El gerente de Empresas Públicas de Medellín –EPM–, Jorge Londoño de la Cuesta, informó este lunes en la tarde que las filtraciones que presenta la presa en Hidroituango han disminuido desde las horas de la mañana, lo que emite signos positivos para seguir avanzando en la superación de la emergencia que presenta el proyecto.

Las disminuciones se han dado en dos sectores que presentan caudales de 18 litros por segundo y de 10 a 11 litros por segundo, respectivamente.

Frente a esta situación, se están adelantando las siguientes acciones:

Uno: se llevan camiones con material fino que hace las veces de impermeabilizante, el cual se arroja al frente de la presa, de manera que este caiga de la presa al agua y, una vez allí, ayude a hacer taponamientos para contener las filtraciones. Esta tarea se ha venido realizando desde el instante mismo en que se iniciaron, y se continuarán hasta que se logre controlar el fenómeno.

Dos: Al tiempo, se están haciendo perforaciones de la cota 385, 25 metros por debajo de la cota 410. Al interior de estas, detalló el gerente De la Cuesta, se arroja un material llamado Bentonita, que tiene capacidad de expandirse y ayudar al taponamiento. En total se están haciendo 30 perforaciones.

Tres: También, dijo el gerente de EPM, se está arrojando material fino delante de la presa, en la parte central del lleno prioritario y en la parte trasera, aguas abajo, buscando fortalecer la presa con mayor enrocado para proteger más el sector que presenta filtraciones.

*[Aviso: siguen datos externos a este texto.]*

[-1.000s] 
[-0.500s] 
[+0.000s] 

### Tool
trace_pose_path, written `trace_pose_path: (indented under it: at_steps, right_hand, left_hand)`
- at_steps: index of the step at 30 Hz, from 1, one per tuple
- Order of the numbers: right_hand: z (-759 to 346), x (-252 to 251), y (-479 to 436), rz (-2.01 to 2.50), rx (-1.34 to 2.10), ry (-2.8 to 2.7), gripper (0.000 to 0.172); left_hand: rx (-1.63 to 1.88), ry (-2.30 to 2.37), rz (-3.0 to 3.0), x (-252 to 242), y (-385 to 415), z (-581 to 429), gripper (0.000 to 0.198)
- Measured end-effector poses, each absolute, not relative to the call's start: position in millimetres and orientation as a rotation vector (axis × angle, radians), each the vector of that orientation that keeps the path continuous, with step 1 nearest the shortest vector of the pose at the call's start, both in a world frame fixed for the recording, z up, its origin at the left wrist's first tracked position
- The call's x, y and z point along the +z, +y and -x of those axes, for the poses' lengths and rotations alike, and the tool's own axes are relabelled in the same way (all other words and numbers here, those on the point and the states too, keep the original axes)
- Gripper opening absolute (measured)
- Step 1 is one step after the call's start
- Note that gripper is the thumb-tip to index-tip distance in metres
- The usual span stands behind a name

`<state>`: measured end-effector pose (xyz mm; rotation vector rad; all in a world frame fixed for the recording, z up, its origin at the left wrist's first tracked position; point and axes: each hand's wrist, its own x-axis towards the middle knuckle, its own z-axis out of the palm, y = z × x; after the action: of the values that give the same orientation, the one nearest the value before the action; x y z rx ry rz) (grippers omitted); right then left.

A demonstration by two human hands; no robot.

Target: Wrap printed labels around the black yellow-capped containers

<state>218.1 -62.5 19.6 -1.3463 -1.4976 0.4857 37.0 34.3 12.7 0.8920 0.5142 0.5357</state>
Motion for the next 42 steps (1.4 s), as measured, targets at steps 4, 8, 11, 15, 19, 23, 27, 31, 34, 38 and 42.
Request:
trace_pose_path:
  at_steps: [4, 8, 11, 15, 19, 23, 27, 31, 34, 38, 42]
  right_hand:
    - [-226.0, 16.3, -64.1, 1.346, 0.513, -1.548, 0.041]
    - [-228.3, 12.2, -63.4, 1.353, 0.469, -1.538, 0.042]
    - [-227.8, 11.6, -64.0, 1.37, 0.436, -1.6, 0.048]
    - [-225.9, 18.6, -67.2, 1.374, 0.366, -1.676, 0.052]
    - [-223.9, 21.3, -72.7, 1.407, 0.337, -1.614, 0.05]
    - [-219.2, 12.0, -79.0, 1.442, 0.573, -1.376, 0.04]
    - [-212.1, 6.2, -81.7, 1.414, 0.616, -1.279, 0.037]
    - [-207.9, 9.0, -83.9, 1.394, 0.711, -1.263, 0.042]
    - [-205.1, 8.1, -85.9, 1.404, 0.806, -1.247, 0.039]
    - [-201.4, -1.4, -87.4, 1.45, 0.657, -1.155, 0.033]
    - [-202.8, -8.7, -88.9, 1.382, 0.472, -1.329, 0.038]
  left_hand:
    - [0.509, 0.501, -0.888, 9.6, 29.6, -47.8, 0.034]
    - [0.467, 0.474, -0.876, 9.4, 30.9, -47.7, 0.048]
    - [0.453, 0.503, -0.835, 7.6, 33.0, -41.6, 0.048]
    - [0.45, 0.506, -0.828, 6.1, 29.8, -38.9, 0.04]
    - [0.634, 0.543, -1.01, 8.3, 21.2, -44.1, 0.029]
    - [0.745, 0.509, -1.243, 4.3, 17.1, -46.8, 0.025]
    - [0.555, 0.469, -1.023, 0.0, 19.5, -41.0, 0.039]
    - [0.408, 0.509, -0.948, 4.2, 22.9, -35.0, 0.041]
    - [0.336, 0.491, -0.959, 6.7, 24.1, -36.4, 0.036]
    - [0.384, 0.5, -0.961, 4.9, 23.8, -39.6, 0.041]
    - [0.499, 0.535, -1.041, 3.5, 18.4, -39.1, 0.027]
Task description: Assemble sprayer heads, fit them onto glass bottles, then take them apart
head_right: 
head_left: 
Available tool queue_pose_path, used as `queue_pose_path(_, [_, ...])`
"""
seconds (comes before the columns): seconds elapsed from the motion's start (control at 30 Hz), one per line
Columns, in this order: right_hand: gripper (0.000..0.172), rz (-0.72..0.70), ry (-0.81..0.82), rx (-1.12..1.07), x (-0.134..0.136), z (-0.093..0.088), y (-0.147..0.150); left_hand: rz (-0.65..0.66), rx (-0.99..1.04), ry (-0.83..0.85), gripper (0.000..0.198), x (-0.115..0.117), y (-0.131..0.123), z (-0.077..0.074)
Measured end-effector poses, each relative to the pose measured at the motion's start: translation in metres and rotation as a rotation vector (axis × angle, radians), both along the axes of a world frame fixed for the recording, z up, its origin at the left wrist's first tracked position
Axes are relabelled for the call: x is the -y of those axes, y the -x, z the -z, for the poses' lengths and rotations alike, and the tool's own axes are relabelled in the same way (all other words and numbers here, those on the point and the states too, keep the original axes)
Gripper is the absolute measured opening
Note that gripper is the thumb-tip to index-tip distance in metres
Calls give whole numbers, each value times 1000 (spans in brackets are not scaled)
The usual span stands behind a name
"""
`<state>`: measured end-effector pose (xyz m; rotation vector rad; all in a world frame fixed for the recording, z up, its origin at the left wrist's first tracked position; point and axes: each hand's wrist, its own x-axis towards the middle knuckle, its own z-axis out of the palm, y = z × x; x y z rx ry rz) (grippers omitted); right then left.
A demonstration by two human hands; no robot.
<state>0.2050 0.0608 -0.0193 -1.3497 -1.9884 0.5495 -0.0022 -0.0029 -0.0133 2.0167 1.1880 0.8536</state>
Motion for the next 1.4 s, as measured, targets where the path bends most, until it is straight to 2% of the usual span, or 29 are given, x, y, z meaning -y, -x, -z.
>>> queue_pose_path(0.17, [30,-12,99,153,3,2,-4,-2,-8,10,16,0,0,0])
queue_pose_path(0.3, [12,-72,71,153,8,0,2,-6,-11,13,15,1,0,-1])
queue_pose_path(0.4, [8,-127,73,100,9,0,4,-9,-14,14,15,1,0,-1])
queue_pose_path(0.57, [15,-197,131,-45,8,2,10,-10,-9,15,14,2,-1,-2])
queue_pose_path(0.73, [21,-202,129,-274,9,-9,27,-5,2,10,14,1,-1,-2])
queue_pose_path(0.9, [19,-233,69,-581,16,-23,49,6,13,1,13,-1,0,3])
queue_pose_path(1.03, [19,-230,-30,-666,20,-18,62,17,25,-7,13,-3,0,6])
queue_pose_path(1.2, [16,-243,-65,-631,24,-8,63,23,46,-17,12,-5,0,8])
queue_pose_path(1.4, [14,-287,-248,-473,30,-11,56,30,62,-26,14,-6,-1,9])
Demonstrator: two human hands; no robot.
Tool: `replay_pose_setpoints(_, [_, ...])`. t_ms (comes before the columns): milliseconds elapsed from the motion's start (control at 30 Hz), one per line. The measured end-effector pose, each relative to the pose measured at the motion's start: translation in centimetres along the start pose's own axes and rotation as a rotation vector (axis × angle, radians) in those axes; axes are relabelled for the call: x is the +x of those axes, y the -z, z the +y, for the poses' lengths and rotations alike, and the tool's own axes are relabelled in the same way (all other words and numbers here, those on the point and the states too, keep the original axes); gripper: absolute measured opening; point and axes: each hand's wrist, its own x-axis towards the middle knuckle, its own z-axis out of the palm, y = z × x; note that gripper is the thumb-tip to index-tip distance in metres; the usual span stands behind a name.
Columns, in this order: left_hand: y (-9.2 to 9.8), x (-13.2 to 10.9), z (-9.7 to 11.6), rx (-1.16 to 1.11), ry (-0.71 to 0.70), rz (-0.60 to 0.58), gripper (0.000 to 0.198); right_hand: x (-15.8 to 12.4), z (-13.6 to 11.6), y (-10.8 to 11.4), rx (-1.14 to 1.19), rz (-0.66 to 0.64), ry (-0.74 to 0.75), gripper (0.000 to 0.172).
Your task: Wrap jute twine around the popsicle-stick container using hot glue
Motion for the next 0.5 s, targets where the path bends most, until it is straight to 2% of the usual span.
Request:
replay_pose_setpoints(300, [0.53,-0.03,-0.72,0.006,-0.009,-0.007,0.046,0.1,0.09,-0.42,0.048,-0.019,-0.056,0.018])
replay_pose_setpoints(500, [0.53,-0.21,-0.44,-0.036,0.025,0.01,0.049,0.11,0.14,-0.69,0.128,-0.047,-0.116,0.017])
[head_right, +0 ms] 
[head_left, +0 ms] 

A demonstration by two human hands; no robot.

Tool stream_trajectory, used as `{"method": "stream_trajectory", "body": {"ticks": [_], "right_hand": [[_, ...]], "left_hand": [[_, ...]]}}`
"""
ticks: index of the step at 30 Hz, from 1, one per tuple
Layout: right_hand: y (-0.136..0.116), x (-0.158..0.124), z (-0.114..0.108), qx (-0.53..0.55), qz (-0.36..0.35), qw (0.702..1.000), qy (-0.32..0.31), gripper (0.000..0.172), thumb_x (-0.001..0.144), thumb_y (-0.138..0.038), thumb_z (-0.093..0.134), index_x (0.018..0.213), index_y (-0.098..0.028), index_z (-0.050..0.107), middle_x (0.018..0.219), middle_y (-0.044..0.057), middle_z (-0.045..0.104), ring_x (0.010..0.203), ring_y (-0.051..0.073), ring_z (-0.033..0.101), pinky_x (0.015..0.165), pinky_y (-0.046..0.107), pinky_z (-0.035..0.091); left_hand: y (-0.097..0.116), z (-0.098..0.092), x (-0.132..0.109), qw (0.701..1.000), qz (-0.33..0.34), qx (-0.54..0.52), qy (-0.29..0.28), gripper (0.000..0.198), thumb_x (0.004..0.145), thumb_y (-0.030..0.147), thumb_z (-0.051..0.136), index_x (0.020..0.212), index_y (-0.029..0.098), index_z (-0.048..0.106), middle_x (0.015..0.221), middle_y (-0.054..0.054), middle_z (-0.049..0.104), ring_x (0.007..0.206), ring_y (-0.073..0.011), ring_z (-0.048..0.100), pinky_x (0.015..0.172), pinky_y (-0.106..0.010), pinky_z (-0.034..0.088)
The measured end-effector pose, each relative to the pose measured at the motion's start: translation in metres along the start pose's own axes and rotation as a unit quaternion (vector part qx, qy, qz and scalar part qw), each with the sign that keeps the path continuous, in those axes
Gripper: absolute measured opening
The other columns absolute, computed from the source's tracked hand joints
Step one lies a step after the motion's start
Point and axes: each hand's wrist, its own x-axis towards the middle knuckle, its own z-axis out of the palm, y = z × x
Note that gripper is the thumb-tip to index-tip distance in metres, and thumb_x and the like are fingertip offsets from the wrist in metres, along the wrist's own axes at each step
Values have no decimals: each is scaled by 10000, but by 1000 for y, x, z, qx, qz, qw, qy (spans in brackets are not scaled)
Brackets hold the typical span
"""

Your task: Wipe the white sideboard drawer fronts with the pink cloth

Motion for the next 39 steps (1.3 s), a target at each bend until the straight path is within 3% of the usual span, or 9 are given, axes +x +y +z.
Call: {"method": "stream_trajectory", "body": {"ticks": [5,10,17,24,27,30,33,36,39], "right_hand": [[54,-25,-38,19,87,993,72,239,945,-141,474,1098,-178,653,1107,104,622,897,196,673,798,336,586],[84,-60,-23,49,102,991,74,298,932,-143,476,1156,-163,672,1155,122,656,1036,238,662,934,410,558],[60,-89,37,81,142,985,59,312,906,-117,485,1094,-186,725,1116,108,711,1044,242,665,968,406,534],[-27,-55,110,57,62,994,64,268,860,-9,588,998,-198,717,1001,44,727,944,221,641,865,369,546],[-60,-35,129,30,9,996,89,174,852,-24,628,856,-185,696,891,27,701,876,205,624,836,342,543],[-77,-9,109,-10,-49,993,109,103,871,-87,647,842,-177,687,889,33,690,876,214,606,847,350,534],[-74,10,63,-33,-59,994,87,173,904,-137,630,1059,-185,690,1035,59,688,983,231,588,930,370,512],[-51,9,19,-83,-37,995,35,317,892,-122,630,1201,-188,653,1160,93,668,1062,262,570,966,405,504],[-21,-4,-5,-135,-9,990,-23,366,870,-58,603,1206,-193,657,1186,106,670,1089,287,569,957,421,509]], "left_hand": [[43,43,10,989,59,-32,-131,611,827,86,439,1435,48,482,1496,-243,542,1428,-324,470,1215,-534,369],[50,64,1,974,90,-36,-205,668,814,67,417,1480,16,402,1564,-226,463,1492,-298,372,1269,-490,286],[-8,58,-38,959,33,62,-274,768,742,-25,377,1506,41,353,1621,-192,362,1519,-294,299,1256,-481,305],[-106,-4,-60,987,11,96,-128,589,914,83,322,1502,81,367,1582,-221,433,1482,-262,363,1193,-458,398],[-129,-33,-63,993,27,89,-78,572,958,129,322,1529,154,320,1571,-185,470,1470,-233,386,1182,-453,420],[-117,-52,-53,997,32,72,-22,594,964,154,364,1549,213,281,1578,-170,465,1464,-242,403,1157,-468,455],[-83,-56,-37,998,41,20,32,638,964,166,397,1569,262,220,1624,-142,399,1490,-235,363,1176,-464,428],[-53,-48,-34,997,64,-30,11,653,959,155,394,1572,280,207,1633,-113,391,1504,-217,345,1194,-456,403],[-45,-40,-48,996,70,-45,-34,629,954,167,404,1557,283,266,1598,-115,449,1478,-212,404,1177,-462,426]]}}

“Esto tiene un monitoreo las 24 horas; visualmente, los ingenieros revisan en todo momento las filtraciones, pero cada hora se recoge ese caudal para determinar la magnitud, si viene o no viene aumentando”, indicó el funcionario.

Señaló que los análisis han arrojado dos hechos positivos: el primero es que si bien era previsible que tanto las filtraciones como el embalse fueran subiendo de nivel con la misma rata, en correlación, como ocurrió durante los últimos dos días, en las últimas seis horas de este lunes las filtraciones bajaron su rata de aumento con relación el embalse y, a pesar de que este sube, ya se desprendió de las filtraciones, cuyo nivel es menor que el del embalse.

El segundo elemento positivo o favorable, aseguró el gerente De la Cuesta, es que las filtraciones no están arrastrando material fino, lo que indica que no se está erosionando la presa: “El agua sale transparente, es un agua filtrada”, que no arrastra material que pueda poner en compromiso al estabilidad de la presa.

De la Cuesta insistió, sin embargo, que la situación exige, aún, un monitoreo permanente, pues es un factor de riesgo importante, como los demás que presenta el proyecto. Y en caso de que alguno de ellos se salga de lo normal, el PMU (Puesto de Mando Unificado) estará presto a avisar, oportunamente aguas abajo, si hay que cambiar el nivel de alerta para las comunidades.

El proyecto está todavía en nivel de riesgo alto, pero se monitorean los tres grandes factores de riesgo de manera constante”, advirtió el gerente.